Sunday’s Poem 4/26/09

Wislawa Szymborska – “In Praise of Feeling Bad About Yourself”
Translated from the Polish by Stanislaw Baraczak and Clare Cavanagh

The buzzard never says it is to blame.
The panther wouldn’t know what scruples mean.
When the piranha strikes, it feels no shame.
If snakes had hands, they’d claim their hands were clean.

A jackal doesn’t understand remorse.
Lions and lice don’t waver in their course.
Why should they, when they know they’re right?

Though hearts of killer whales may weigh a ton,
in every other way they’re light.

On this third planet of the sun
among the signs of bestiality
a clear conscience is Number One.

Commentary
Although at first glance this may sound like a cutesy poem, it’s quite a bitter and ironic diatribe.

I like that Szymborska can pull off this effect and have it feel so natural. Of course, what she’s essentially saying here is that guilt is something that sets us apart as humans – and, unless we like thinking of ourselves as killers, that it is a positive thing. Remember, the title is “In Praise of….” This goes beyond the necessity of guilt. I can also see this as a condemnation towards people who she felt were too “bestial.”

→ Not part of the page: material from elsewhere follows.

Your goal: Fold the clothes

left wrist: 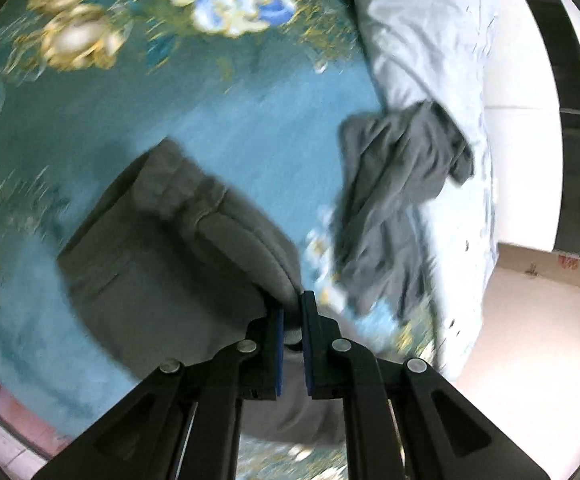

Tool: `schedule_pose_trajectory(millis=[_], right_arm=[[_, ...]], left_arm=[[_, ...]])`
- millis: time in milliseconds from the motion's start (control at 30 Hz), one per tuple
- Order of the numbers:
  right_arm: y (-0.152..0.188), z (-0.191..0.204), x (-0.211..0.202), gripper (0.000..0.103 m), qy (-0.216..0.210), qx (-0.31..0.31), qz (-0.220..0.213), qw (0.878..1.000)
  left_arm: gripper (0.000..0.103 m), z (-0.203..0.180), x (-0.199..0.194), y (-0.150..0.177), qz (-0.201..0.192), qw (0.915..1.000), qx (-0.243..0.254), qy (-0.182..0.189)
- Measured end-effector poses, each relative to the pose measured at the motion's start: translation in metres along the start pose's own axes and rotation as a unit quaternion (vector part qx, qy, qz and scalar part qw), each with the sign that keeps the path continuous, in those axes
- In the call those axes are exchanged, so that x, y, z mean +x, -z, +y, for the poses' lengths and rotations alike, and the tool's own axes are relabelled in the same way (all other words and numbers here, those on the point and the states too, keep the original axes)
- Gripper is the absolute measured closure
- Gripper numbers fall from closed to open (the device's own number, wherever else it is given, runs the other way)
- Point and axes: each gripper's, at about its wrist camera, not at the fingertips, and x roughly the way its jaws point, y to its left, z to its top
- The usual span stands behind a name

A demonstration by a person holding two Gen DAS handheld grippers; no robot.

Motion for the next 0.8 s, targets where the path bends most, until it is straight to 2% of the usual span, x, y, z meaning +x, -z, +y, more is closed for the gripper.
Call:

Now, I’m not the biggest fan of guilt (having grown up Catholic), but I see Szymborska’s point, and I can’t really argue with the poem (even if I might argue with her over this idea in general). I especially like the line about the killer whale’s heart; like Kundera, she turns lightness into a negative experience.

There are many things we can learn from non-human animals. Sometimes, they can show us where we have gone too far astray from the rest of nature. At others, as here, they can show us what sets us apart as humans – at least, on our good days.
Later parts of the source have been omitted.